Well, kind of relaxing. We packed a bunch of appointments for both kids into that week. Noah had his penultimate drum lesson of the summer, went to the psychiatrist who prescribes his ADHD meds, and got his hair cut. Both kids went to the dentist, but different dentists because Noah’s no longer going to the pediatric dentist as of this summer. North went for an evaluation at the rehabilitation center where they will be doing aqua therapy for their leg. We met with the physical therapist who will coordinate their care and got twelve appointments scheduled from late August to mid-October. The therapy pool has limited hours so they’re going to be missing a lot of school, which concerns me. The next day we went to the physical therapist North’s been seeing since March for a final visit. We’d decided it was better to have all the physical therapy coordinated in one location so we’re saying goodbye to her.
North worked on summer homework. They’d finished their summer math packet sometime in July but I had them to do some extra online review of algebra concepts and they finished the book they chose from the summer reading list, Outrun the Moon, historical fiction about the 1906 San Francisco earthquake. The kids cleaned the bathroom, kitchen, and porch, vacuumed and mowed and I taught Noah how to sew on a button so he can do that for himself at school.

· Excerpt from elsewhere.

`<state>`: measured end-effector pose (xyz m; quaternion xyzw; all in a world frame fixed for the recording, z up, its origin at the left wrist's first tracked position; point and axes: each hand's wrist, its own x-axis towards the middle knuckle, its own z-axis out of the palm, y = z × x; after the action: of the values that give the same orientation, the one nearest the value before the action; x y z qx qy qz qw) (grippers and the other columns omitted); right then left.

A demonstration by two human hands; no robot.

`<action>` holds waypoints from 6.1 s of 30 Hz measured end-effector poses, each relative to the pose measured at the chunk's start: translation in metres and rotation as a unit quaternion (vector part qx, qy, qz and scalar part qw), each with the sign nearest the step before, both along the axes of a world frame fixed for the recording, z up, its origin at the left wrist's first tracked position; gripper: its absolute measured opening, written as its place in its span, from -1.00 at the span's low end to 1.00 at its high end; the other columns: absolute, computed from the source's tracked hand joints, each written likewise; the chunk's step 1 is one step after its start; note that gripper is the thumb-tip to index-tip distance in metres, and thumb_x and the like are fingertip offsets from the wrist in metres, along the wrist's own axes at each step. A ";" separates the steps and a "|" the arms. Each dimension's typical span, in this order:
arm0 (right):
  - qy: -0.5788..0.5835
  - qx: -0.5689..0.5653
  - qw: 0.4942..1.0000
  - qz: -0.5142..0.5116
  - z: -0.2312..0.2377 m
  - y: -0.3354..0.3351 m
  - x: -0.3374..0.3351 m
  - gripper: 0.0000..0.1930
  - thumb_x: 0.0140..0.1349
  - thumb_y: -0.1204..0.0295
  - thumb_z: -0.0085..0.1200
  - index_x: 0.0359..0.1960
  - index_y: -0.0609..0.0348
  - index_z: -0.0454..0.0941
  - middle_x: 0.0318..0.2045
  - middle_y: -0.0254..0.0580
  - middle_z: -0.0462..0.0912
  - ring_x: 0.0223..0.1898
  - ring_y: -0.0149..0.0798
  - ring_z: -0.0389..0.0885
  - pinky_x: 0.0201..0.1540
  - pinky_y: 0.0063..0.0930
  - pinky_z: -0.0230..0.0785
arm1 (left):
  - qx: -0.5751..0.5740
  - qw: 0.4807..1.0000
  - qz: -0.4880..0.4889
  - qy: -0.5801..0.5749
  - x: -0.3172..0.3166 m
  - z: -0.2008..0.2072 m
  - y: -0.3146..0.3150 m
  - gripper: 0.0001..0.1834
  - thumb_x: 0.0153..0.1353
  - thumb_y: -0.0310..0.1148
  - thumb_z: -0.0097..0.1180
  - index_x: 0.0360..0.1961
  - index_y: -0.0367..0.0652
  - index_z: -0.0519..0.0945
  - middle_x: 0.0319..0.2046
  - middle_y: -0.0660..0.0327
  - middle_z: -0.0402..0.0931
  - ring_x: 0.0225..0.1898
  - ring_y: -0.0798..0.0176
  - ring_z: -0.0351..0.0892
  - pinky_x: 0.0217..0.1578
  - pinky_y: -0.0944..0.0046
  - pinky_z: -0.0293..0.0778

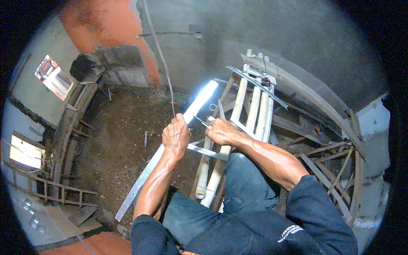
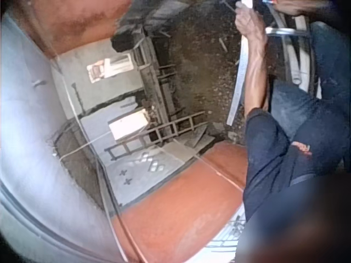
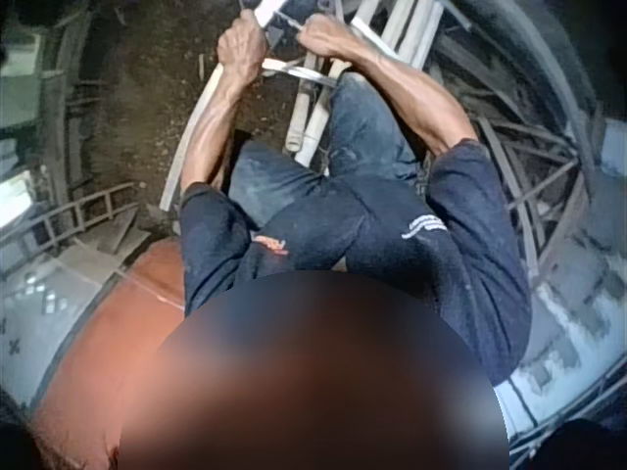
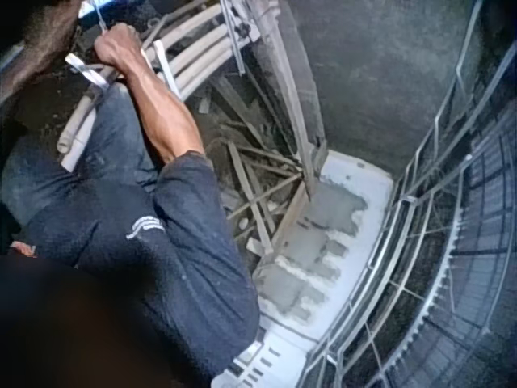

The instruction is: The person uses tin snips to cut a long white metal profile into shorter pieces. They repeatedly position the profile, cut it, and set the cut pieces aside on a wooden support structure.

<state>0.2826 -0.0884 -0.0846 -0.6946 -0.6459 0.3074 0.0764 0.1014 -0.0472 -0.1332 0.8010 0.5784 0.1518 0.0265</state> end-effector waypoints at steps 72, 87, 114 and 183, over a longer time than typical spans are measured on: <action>0.261 -0.046 0.948 0.176 0.024 -0.005 0.016 -0.71 0.06 0.31 0.05 -0.34 0.34 0.47 -0.53 -0.10 0.52 -0.46 -0.22 0.49 -0.39 -0.22 0.32 | -0.236 0.869 -0.250 -0.355 -0.021 0.051 -0.010 -0.62 -0.14 -0.25 0.22 -0.30 -0.29 0.61 -0.40 -0.06 0.56 -0.34 -0.08 0.53 -0.18 0.10 0.48; 0.328 0.020 0.855 0.400 0.052 0.036 -0.107 -0.70 0.17 0.30 0.08 -0.18 0.27 0.52 -0.36 -0.01 0.60 -0.28 -0.19 0.56 -0.18 -0.21 0.42 | -0.015 0.890 -0.068 -0.450 -0.149 0.075 -0.075 -0.77 -0.10 -0.44 0.27 -0.45 -0.19 0.45 -0.59 0.32 0.35 -0.54 0.42 0.32 -0.49 0.33 0.32; 0.512 0.098 0.826 0.214 0.031 0.013 -0.055 -0.42 -0.01 0.41 0.51 0.01 0.16 0.41 -0.17 -0.41 0.48 -0.14 -0.42 0.49 0.00 -0.48 0.44 | -0.068 0.796 -0.128 -0.588 -0.071 0.143 -0.064 -0.45 0.23 -0.20 0.33 0.12 -0.16 0.34 -0.07 0.13 0.53 -0.05 0.26 0.55 0.00 0.25 0.53; 0.515 0.250 0.818 0.055 0.019 0.023 -0.068 -0.56 0.09 0.42 0.32 -0.03 0.19 0.42 -0.45 -0.28 0.48 -0.43 -0.35 0.44 -0.28 -0.38 0.39 | 0.089 0.960 -0.076 -0.256 -0.026 0.226 -0.013 -0.70 0.04 -0.50 0.37 -0.17 -0.30 0.62 0.20 -0.05 0.49 0.25 0.01 0.43 0.21 0.12 0.35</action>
<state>0.2147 -0.0654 -0.0661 -0.3549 -0.6040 0.4519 0.5523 0.0753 -0.0599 0.0926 0.7758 0.4742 0.4004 0.1143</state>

We also found some time for fun. The kids recorded the audio for a music video of a new song of North’s, “Sweet as Cola,” on Monday and they shot the video on Wednesday and started editing it on Thursday. On Tuesday the three of us went for a creek walk, an annual late summer tradition. I wasn’t sure how steady North would be in the uneven surface of the creek bed on crutches, so we did a modified, shortened version. But they were actually fine and faster than me. I’ve been slow and careful in the creek since I fell and hurt my knee in there a couple years ago. It was nice to do even an abbreviated version of the walk. I found myself thinking nostalgically of one of the first times I took the kids to wade at that exact spot ten years ago.
North spent part of Monday and most of Thursday with Zoë, with whom they hadn’t had a non-camp week in common since June. From Friday morning until Saturday afternoon, Lyn and North had what Lyn’s mom called “an epic hangout.” They went to downtown Silver Spring by themselves to have lunch and see The Lion King. Later, Noah and I met them for pizza. North went to watch Lyn’s aerial silks class and then the two of them came back to our house and slept in a tent in the backyard. The next morning I took them both to the pool.
We dropped Lyn off at home around 3:30 and drove to the Montgomery County Fair. We spent the late afternoon and evening there, looking at farm animals, eating fair food, and riding our favorite rides. We finished with the Ferris wheel, the four of us in the little car suspended high above the ground, looking over the colored lights of the fair on a mild summer night, before our August travels scatter us in different directions.